Usada para tratar parte dos pacientes com coronavírus, a hidroxicloroquina, defendida pelo presidente Jair Bolsonaro, ainda não é consenso entre pesquisadores da área da saúde. A chefe do Laboratório de Vírus Respiratórios e do Sarampo da Fundação Oswaldo Cruz (Fiocruz), Marilda Siqueira, defende que o medicamento ainda precisa de mais estudos antes de ser usado definitivamente contra a covid-19:
– Virou o centro do debate nacional. É uma pressão muito grande na comunidade científica por resultados. A gente sabe que precisa de muita responsabilidade quando vai aplicar um novo medicamento ou droga usada para outra questão. Tem que ter tempo de análise para que isso seja feito com muita responsabilidade – disse, em entrevista ao Gaúcha Atualidade nesta quinta-feira (16).
A pesquisadora explicou que a comunidade científica ainda não entende exatamente todos os mecanismos do coronavírus. Não foram respondidas, por exemplo, questões sobre por que o vírus ataca alguns órgãos e exatamente que partes do corpo são atingidas.
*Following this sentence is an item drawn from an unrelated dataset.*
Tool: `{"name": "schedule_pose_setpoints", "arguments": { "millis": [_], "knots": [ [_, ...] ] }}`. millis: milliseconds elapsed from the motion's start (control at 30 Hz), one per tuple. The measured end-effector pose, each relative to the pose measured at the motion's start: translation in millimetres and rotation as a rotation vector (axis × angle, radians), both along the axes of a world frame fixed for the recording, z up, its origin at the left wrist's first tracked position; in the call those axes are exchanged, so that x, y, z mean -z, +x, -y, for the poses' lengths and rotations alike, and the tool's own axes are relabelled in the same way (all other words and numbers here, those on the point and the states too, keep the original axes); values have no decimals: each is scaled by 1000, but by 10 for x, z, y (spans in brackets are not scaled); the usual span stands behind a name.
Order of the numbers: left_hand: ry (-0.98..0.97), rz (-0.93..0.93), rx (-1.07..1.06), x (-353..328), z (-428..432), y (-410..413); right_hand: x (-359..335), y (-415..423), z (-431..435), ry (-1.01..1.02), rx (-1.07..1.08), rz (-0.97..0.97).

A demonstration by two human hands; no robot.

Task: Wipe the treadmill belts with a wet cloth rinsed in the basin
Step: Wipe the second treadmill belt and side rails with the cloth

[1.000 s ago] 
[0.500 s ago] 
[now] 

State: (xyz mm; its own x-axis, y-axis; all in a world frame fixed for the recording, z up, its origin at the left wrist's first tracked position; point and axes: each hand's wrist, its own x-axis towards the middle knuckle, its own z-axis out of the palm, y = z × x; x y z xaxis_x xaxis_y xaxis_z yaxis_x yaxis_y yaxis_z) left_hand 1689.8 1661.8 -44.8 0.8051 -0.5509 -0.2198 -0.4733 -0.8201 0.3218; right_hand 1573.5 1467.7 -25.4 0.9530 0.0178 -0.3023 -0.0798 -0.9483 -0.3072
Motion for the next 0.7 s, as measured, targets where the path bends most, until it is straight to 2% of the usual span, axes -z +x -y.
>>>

– Ainda precisa de muitos estudos e esclarecimentos. Independentemente de opiniões, essas pesquisas têm de continuar. Mas é difícil precisar quando vamos ter esses dados, até porque precisamos ter um número de pacientes testados em diferentes grupos. Precisamos saber como a droga age em diferentes grupos populacionais. Isso tem que ser feito com muita calma e critério, evitando expor pacientes a risco de vida.
Apesar de a Fiocruz não trabalhar diretamente com pesquisas para uma vacina, Marilda acredita que esse recurso não estará disponível antes de um ano.
– Existem atualmente, no mundo, mais de 30 grupos de pesquisa trabalhando neste tema, mas não teremos a vacina dentro de um ano, pelo menos no atual horizonte. Nós fazemos um trabalho que dá base para a questão da vacina. Vamos trabalhar com outros países na questão do sequenciamento do genoma do vírus.
Referência nas Américas
Recentemente, a Fiocruz foi nomeada referência para coronavírus nas Américas pela Organização Mundial da Saúde (OMS). A partir da formalização do acordo, o Laboratório de Vírus Respiratórios e do Sarampo passa a realizar testes de confirmação da doença, além de integrar a rede de especialistas em laboratório da entidade para covid-19.
– É algo muito grande para a Fiocruz, fruto de décadas de trabalho e investimento. Também significa que temos vários deveres, várias obrigações em relação à Organização Pan-Americana de Saúde e em relação a outros países da América Latina – explica Marilda.
Como laboratório de referência para covid-19 nas Américas, a unidade deverá apoiar os laboratórios da região, especialmente de países de média e baixa renda; realizar o sequenciamento genético de amostras para referência global; acompanhar a evolução do vírus e identificar mutações que possam ser relevantes para testes de diagnóstico, desenvolvimento de vacina e tratamentos; e desenvolver e implementar métodos de ponta para ensaios.
O Laboratório para Diagnóstico de Vírus Respiratórios do Centro de Controle e Prevenção de Doenças (CDC), dos Estados Unidos, também atua como referência no continente.